SymptomLikely causeNext step
kubectl
cluster unreachable
Context not set or VPN downReturn exact commands instead of running them; resume when cluster is reachable
validate
reports missing storage class
Cluster has no default
StorageClass
Patch
storageClassName
on the model-cache manifest before applying
Model-cache job stuck
Pending
PVC unbound or HF secret missingInspect PVC events; create or rename the HF secret to match the recipe
Worker pods
ImagePullBackOff
Stale image tag or missing pull secretPatch the image tag; verify image pull secret in the namespace
/v1/models
4xx/5xx after deploy
Frontend not ready or wrong service portWait for pods Ready; re-run port-forward; switch to
dynamo-troubleshoot
if it persists
症状可能原因下一步操作
kubectl
无法连接集群
上下文未设置或VPN断开返回精确命令而非执行;集群恢复后再继续
validate
报告缺失存储类
集群无默认
StorageClass
在应用前补丁修复model-cache清单中的
storageClassName
Model-cache作业卡在
Pending
状态
PVC未绑定或HF密钥缺失检查PVC事件;创建或重命名HF密钥以匹配配置方案
工作节点Pod出现
ImagePullBackOff
镜像标签过时或缺失拉取密钥补丁修复镜像标签;验证命名空间中的镜像拉取密钥
部署后
/v1/models
返回4xx/5xx错误
前端未就绪或服务端口错误等待Pod就绪;重新执行端口转发;若问题持续,切换至
dynamo-troubleshoot
工具

Benchmark

基准测试

See
BENCHMARK.md
for the NVCARPS-EVAL performance report (auto-generated by the NVSkills CI pipeline).

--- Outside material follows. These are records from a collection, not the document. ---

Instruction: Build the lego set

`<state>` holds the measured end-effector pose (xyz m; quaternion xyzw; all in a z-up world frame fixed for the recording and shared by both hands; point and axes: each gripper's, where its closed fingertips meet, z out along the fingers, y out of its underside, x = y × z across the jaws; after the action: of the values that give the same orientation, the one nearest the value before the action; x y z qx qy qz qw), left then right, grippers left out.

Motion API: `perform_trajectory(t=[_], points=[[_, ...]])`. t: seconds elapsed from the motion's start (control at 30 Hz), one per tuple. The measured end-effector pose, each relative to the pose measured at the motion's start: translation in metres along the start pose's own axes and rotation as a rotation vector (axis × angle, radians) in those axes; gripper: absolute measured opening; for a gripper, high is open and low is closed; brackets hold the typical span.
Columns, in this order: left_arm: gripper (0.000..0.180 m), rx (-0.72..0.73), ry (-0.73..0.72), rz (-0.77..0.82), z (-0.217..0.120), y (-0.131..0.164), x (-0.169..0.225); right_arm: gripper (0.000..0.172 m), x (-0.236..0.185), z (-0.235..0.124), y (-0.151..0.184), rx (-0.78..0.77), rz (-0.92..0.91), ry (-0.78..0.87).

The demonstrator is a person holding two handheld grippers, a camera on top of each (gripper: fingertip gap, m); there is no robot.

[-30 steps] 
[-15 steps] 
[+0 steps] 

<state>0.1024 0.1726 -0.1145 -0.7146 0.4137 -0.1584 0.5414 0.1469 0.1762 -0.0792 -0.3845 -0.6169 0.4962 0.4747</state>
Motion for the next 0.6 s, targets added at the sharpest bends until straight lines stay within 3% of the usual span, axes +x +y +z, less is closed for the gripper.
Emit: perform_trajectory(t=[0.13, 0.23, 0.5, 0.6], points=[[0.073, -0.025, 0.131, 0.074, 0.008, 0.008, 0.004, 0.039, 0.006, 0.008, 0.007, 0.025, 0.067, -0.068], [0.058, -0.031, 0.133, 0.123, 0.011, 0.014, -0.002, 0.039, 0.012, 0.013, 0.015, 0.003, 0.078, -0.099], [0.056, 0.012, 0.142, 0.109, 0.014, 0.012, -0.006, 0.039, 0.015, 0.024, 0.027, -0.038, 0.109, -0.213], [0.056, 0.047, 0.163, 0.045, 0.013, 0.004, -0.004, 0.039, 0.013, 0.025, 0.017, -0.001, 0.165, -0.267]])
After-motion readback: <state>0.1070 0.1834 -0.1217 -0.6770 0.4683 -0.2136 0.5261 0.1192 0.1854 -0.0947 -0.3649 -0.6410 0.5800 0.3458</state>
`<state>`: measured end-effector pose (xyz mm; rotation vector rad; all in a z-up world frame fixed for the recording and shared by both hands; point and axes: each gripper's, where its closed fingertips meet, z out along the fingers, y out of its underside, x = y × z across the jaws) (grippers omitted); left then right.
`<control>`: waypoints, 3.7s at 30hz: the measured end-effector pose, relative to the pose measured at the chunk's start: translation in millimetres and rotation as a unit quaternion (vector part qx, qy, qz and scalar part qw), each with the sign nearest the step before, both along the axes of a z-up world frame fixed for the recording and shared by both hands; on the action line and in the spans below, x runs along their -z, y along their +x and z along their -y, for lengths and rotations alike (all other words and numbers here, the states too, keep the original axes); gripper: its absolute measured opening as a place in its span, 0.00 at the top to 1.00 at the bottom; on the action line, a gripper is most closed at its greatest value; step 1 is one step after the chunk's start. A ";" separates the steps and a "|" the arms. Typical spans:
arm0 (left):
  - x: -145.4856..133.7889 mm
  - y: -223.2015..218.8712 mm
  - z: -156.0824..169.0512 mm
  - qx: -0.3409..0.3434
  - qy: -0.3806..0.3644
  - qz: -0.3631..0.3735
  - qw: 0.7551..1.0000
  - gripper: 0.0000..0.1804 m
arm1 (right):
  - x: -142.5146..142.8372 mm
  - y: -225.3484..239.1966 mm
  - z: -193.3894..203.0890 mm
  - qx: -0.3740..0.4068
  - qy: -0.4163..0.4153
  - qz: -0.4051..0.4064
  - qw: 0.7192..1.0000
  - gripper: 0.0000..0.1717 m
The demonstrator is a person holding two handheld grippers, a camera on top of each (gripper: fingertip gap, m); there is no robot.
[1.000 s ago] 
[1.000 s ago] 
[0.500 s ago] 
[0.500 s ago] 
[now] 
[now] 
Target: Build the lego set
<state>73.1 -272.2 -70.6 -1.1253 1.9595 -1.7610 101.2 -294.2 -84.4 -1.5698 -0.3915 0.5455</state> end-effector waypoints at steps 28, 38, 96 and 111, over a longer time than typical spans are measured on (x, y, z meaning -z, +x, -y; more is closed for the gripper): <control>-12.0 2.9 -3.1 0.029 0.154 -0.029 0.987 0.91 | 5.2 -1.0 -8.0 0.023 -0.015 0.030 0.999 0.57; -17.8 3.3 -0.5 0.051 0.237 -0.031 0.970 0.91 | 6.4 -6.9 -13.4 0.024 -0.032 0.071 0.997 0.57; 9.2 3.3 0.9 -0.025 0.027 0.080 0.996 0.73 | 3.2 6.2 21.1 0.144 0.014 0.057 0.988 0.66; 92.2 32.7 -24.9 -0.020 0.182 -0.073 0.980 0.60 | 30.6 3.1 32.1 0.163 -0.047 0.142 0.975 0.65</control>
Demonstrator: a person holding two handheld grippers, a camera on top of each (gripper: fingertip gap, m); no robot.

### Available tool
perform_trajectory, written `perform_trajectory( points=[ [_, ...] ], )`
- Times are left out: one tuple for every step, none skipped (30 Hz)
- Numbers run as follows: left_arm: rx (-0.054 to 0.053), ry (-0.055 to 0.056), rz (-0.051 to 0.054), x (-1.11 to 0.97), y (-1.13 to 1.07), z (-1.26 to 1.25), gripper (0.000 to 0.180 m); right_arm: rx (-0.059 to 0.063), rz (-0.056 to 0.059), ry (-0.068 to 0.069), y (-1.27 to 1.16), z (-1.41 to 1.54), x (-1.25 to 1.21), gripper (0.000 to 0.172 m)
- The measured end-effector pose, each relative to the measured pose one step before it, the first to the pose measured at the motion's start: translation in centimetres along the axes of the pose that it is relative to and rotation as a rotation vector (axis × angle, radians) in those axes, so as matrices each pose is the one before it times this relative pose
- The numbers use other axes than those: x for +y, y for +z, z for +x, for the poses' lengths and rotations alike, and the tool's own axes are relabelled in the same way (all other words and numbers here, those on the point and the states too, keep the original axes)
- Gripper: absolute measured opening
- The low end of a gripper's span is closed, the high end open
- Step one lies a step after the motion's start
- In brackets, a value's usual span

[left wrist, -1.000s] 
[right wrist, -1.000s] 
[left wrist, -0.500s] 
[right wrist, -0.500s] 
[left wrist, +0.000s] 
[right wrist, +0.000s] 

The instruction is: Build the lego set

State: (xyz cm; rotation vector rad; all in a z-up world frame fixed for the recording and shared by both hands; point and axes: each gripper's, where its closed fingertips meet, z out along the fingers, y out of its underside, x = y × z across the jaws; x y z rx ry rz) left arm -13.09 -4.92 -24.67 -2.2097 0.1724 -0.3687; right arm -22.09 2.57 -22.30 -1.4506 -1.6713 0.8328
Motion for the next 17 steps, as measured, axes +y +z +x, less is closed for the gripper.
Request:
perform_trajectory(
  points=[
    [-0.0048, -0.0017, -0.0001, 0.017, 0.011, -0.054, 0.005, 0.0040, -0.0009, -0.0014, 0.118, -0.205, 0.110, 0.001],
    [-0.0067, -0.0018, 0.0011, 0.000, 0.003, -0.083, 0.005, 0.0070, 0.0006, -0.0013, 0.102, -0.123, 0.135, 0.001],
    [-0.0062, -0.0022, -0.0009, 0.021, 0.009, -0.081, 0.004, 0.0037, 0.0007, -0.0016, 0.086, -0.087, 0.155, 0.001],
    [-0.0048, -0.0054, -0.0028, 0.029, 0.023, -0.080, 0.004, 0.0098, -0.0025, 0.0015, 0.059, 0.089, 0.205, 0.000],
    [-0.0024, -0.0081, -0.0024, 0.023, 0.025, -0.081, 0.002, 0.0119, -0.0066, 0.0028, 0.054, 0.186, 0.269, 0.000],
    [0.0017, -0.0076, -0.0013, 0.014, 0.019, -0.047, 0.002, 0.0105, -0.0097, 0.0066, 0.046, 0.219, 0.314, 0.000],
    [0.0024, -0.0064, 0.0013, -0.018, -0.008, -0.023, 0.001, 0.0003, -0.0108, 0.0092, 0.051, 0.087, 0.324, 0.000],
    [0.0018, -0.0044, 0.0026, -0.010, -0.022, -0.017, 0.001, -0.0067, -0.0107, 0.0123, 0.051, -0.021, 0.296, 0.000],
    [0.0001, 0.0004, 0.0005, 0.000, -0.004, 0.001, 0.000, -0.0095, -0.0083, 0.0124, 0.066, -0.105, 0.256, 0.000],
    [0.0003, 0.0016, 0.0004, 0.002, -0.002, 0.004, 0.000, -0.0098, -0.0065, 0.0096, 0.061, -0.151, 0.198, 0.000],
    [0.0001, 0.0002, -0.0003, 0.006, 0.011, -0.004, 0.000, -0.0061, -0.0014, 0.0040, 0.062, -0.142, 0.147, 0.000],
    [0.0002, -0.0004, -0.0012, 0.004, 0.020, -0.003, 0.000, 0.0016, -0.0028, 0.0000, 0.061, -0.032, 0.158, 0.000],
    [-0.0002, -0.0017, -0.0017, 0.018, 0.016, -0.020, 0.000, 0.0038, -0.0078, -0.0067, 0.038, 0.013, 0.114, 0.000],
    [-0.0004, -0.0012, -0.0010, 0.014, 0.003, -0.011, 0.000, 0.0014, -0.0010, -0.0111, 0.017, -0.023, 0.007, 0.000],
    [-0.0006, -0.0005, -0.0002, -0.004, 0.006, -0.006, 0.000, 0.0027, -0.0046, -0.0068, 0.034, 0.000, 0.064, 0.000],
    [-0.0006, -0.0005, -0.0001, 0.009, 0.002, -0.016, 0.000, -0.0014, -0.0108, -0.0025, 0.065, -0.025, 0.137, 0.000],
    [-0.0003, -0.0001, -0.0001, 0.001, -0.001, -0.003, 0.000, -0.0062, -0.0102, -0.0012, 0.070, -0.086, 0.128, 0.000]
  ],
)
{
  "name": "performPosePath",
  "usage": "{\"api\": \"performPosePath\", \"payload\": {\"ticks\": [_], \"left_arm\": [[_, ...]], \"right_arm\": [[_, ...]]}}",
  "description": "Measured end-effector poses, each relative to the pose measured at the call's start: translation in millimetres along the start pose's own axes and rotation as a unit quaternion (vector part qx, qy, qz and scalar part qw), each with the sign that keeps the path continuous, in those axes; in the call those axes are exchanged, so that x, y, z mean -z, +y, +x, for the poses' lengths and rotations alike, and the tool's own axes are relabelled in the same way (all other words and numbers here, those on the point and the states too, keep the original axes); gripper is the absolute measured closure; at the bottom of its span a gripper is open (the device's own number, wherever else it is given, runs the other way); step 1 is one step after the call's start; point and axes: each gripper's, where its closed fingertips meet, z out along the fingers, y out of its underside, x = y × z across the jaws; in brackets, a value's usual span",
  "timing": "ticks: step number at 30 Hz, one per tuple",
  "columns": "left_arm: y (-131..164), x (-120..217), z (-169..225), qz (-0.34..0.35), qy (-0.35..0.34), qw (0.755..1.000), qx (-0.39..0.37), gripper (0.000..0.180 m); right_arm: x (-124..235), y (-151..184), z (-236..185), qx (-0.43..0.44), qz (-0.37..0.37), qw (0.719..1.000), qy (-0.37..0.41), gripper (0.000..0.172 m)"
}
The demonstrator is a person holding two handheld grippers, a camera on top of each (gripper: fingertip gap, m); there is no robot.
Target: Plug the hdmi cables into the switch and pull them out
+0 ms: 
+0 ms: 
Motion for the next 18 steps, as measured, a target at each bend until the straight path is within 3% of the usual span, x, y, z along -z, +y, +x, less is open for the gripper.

To refresh, re-run
/nvskills-ci
on an upstream PR touching this skill.
查看
BENCHMARK.md
获取NVCARPS-EVAL性能报告(由NVSkills CI管道自动生成)。如需刷新报告,请在触及本技能的上游PR上重新运行
/nvskills-ci

References

参考资料

  • Read
    references/k8s-recipe-workflow.md
    for command templates and readiness checks.
  • Use
    scripts/recipe_tool.py
    for recipe discovery and lightweight validation.
  • 阅读
    references/k8s-recipe-workflow.md
    获取命令模板和就绪检查说明。
  • 使用
    scripts/recipe_tool.py
    进行配置方案发现和轻量级验证。